How come putting the GCM authentication tag at the end of a cipher stream require internal buffering during decryption?

Question

In Java, the "default" AES/GCM provider SunJCE will - during the decryption process - internally buffer 1) encrypted bytes used as input or 2) decrypted bytes produced as result. Application code doing decryption will notice that Cipher.update(byte[]) return an empty byte array and Cipher.update(ByteBuffer, ByteBuffer) return written length 0. Then when the process completes, Cipher.doFinal() will return all decoded bytes.

First question is: Which bytes is it that are being buffered, number 1 or number 2 above?

I assume the buffering occurs only during decryption and not encryption because firstly, the problems that arise from this buffering (shortly described) does not occur in my Java client doing the encryption of files read from the disk, it always occur on the server side, receiving those files and doing the decryption. Secondly, it is said so here.

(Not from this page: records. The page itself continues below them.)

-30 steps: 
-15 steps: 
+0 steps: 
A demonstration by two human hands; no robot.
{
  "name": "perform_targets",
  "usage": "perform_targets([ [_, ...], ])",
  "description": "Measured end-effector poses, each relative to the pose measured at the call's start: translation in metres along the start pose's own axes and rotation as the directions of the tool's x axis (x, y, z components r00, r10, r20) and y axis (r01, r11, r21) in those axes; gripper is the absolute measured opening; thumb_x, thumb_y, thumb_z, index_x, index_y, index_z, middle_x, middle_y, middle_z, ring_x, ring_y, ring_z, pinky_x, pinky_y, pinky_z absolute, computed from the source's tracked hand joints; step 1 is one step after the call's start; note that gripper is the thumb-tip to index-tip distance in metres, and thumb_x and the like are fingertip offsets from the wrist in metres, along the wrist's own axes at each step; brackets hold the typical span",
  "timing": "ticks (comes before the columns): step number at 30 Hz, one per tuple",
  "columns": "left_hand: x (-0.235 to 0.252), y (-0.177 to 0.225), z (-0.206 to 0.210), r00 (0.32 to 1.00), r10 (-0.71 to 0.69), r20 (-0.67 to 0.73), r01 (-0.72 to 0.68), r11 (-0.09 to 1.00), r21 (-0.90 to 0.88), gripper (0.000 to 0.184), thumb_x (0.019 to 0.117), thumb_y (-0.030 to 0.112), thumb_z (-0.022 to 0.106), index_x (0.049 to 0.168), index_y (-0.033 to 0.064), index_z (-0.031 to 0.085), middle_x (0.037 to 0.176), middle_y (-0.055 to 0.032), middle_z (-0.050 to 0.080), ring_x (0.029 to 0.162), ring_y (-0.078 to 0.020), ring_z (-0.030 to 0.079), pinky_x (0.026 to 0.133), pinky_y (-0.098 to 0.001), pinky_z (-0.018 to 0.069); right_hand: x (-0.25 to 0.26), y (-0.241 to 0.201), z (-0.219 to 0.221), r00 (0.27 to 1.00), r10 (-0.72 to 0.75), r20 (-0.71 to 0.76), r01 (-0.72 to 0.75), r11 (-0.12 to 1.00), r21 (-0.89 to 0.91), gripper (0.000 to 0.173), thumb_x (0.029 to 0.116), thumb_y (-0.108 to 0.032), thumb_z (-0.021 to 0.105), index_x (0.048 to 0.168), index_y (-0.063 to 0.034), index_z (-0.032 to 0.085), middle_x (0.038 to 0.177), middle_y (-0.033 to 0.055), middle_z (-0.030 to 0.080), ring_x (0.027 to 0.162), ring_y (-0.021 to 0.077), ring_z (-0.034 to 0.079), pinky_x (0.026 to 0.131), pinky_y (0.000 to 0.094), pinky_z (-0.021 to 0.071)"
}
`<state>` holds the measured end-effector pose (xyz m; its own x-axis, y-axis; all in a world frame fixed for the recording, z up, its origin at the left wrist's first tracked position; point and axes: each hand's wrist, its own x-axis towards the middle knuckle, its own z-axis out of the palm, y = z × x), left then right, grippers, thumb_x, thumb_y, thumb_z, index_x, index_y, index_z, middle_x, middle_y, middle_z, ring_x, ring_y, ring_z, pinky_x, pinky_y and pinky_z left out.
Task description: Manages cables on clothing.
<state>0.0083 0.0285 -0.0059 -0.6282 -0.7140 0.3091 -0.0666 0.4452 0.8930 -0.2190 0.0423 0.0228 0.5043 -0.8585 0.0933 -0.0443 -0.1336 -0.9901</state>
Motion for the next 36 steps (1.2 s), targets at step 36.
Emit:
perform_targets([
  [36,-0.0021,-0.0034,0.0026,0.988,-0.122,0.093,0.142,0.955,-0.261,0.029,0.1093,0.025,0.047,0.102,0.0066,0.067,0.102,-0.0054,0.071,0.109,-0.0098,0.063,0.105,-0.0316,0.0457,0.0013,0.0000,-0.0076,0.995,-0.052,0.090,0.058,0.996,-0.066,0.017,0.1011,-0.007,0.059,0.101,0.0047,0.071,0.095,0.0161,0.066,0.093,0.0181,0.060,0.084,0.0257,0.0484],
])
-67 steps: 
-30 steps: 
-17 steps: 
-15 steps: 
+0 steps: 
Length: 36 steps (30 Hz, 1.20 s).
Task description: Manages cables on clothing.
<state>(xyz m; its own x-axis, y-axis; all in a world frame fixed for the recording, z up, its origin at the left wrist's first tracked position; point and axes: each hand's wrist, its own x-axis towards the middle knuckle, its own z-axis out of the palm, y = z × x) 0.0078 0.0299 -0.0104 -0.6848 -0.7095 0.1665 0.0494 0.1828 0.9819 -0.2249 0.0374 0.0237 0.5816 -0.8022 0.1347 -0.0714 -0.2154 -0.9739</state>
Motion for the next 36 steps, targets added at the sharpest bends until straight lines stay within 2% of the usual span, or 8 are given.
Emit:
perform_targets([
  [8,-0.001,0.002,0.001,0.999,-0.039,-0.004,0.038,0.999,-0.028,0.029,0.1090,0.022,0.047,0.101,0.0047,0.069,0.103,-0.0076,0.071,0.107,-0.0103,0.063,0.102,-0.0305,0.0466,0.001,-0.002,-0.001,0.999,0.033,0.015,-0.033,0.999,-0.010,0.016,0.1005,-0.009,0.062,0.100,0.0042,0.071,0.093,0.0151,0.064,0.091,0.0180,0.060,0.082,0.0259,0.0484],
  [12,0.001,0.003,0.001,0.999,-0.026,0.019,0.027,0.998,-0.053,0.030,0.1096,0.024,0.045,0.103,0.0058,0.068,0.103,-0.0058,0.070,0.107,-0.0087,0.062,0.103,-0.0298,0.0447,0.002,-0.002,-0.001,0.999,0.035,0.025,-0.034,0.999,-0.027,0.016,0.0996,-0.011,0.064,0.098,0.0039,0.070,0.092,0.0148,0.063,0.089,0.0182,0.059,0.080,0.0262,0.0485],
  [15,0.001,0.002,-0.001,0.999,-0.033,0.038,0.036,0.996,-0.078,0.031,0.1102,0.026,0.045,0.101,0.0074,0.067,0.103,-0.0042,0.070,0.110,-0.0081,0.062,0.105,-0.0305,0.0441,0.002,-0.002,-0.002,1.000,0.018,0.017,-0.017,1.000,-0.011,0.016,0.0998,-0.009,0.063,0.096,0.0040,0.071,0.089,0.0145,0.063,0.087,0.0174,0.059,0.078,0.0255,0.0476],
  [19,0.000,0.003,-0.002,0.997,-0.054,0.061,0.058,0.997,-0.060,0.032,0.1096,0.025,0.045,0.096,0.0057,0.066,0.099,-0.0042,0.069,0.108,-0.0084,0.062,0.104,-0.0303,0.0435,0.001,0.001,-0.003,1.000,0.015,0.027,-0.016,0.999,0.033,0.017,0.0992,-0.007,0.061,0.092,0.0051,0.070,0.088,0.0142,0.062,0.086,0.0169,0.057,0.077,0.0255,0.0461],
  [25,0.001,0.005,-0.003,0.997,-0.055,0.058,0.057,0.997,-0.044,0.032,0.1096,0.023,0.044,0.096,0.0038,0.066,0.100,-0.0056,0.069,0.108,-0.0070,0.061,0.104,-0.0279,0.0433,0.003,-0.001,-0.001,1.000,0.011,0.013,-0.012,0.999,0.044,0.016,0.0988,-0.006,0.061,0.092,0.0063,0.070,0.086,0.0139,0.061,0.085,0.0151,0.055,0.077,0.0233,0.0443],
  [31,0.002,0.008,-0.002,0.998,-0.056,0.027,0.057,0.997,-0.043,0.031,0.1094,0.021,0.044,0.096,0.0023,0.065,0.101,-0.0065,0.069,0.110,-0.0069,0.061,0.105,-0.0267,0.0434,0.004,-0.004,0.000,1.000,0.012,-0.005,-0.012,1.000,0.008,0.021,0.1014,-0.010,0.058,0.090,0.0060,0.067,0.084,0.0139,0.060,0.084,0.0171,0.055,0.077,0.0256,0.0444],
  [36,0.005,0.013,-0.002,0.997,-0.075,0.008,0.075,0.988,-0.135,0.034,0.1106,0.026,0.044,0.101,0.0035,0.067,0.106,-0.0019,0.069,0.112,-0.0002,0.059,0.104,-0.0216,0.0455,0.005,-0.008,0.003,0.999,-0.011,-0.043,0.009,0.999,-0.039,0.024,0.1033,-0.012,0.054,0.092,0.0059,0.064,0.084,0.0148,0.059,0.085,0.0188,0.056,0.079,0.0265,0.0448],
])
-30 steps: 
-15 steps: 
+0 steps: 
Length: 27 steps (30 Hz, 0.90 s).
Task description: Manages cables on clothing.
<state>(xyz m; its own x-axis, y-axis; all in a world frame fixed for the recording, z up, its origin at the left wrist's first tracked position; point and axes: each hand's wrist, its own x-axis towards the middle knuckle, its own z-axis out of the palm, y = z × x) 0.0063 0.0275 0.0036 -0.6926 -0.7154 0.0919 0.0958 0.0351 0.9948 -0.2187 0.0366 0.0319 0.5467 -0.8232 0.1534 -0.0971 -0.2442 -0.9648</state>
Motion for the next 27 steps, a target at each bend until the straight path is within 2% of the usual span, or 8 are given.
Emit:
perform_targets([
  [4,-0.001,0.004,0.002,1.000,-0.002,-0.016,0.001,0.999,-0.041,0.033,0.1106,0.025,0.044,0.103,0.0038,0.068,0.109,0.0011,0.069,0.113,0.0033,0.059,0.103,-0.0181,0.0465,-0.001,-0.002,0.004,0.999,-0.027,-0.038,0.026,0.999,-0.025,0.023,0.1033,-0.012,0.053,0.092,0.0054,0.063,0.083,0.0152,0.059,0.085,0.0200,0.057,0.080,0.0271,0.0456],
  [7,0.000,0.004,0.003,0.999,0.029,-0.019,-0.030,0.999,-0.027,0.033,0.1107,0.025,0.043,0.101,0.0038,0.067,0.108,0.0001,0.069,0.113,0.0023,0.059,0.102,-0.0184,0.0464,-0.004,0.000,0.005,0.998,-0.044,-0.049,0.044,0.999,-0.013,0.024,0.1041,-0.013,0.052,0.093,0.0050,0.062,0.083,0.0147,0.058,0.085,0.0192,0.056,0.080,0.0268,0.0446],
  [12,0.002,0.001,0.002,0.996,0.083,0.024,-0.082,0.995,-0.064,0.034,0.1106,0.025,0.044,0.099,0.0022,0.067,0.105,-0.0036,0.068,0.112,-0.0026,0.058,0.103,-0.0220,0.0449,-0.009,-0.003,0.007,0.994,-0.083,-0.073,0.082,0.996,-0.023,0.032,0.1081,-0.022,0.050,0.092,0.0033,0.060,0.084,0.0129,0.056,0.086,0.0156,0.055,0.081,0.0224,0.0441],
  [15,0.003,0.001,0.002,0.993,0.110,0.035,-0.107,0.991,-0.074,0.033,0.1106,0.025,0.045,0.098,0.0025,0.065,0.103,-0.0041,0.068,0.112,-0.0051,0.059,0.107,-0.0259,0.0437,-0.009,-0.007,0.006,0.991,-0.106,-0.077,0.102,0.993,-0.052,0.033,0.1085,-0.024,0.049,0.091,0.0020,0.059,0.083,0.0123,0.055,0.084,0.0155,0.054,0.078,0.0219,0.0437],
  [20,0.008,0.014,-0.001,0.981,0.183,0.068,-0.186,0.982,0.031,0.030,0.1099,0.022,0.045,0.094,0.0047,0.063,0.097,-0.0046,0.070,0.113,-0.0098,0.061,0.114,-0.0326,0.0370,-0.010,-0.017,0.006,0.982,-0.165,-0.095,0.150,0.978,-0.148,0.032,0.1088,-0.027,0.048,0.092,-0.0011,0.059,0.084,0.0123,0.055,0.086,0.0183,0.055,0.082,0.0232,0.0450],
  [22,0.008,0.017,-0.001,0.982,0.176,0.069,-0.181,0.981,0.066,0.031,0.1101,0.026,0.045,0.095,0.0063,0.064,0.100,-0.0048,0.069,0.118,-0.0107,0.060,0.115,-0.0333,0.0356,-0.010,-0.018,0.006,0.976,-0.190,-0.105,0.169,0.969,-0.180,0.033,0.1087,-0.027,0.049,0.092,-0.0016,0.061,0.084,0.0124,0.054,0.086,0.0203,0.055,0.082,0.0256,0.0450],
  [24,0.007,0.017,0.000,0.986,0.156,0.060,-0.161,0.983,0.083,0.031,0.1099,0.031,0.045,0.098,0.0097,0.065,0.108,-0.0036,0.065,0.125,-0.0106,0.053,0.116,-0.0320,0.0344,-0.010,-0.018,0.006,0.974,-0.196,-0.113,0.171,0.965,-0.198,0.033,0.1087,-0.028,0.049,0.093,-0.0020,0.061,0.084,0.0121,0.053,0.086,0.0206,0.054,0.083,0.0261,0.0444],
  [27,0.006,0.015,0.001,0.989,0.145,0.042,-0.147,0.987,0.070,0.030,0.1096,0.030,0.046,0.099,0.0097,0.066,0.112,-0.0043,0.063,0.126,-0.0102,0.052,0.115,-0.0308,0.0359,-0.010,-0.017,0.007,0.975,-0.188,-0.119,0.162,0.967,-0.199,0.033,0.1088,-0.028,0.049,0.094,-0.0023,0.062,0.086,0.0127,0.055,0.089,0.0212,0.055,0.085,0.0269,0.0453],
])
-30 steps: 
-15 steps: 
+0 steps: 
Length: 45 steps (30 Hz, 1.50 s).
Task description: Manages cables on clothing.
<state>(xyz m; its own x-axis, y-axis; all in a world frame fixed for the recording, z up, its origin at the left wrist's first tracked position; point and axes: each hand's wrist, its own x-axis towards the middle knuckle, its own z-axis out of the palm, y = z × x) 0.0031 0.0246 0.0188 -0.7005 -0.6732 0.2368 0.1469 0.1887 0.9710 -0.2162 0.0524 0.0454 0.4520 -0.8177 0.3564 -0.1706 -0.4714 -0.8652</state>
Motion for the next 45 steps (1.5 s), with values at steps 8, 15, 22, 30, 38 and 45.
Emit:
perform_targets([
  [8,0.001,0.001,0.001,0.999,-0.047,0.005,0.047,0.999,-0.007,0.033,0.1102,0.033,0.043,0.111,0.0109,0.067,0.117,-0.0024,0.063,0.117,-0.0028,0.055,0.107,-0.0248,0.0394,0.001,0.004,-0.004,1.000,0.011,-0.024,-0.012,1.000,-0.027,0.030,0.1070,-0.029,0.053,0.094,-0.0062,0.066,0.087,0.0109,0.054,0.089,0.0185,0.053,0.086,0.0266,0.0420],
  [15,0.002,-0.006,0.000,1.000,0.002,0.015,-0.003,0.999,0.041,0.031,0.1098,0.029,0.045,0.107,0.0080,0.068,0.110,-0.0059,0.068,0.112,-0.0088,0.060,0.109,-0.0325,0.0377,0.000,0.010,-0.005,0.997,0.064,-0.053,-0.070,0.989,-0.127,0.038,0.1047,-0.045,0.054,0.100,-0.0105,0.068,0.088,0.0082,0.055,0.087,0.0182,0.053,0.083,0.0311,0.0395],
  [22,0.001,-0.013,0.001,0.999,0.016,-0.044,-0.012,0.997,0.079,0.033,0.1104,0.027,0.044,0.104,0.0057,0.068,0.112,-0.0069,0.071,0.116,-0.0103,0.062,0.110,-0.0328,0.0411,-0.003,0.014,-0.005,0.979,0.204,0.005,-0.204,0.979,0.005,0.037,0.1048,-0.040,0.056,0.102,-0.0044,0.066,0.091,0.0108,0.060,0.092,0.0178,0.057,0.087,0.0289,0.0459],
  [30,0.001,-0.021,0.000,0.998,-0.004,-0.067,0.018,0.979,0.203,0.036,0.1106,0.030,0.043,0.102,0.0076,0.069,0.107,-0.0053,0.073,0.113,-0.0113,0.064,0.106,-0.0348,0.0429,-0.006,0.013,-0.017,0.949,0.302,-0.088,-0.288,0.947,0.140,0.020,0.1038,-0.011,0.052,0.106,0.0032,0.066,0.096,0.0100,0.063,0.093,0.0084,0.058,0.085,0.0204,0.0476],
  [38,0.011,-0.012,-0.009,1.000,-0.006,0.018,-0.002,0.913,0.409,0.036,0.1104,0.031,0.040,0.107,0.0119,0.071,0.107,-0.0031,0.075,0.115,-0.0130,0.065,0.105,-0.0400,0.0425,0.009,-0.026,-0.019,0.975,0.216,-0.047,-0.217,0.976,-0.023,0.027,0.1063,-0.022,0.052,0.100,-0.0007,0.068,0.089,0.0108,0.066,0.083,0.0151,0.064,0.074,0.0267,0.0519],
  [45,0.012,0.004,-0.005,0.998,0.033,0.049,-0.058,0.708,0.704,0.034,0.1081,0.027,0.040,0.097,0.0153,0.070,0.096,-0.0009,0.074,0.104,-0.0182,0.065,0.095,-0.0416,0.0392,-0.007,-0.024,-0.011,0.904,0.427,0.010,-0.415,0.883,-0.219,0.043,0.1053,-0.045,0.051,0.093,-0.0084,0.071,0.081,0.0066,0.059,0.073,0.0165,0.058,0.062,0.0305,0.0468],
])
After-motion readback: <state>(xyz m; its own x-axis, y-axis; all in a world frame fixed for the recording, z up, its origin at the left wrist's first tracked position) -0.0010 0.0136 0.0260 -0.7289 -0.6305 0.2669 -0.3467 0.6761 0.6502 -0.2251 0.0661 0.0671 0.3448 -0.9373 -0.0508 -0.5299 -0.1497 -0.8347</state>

Judging only by my own experience, I can not be sure because my client uses a CipherOutputStream. The client does not explicitly use methods on the Cipher instance. Hence I can not deduce whether internal buffering is used or not because I can not see what the update- and final method return.

My real problems arise when the encrypted files I transmit from client to server become large. By large I mean over 100 MB.

What happens then is that Cipher.update() throw a OutOfMemoryError. Obviously due to the internal buffer growing and growing.

Also, despite internal buffering and no result bytes received from Cipher.update(), Cipher.getOutputSize(int) continously report an ever growing target buffer length. Hence, my application code is forced to allocate an ever growing ByteBuffer that is feed into Cipher.update(ByteBuffer, ByteBuffer). If I try to cheat and pass in a byte buffer with a smaller capacity, then the update method throw a ShortBufferException ^#1. Knowing I create huge byte buffers for no use is quite demoralizing.

Given that internal buffering is the root of all evil, then the obvious solution for me to apply here is to split the files into chunks, of say 1 MB each - I never have problems sending small files, only large ones. But, I struggle hard to understand why internal buffering happens in the first place.

The previously linked SO answer says that GCM:s authentication tag is "added at the end of the ciphertext", but that it "does not have to be put at the end" and this practice is what "messes up the online nature of GCM decryption".

Why is it that putting the tag at the end only messes up the server's job of doing decryption?

Here is how my reasoning goes. To compute an authentication tag, or MAC if you will, the client use some kind of a hash function. Apparently, MessageDigest.update() does not use an ever growing internal buffer.

Then on the receiving end, can not the server do the very same thing? For starters, he can decrypt the bytes, albeit unauthenticated ones, feed those into his update function of the hash algorithm and when the tag arrives, finish the digest and verify the MAC that the client sent.

I'm not a crypto guy so please speak to me as if I am both dumb and crazy but loving enough to care some for =) I thank you wholeheartedly for the time taken to read through this question and perhaps even shed some light!

UPDATE #1

I don't use AD (Associated Data).

UPDATE #2

Wrote software that demonstrate AES/GCM encryption using Java, as well as the Secure Remote Protocol (SRP) and binary file transfers in Java EE. The front-end client is written in JavaFX and can be used to dynamically change encryption configuration or send files using chunks. At the end of a file transfer, some statistics about time used to transfer the file and time for the server to decrypt is presented. The repository also has a document with some of my own GCM and Java related research.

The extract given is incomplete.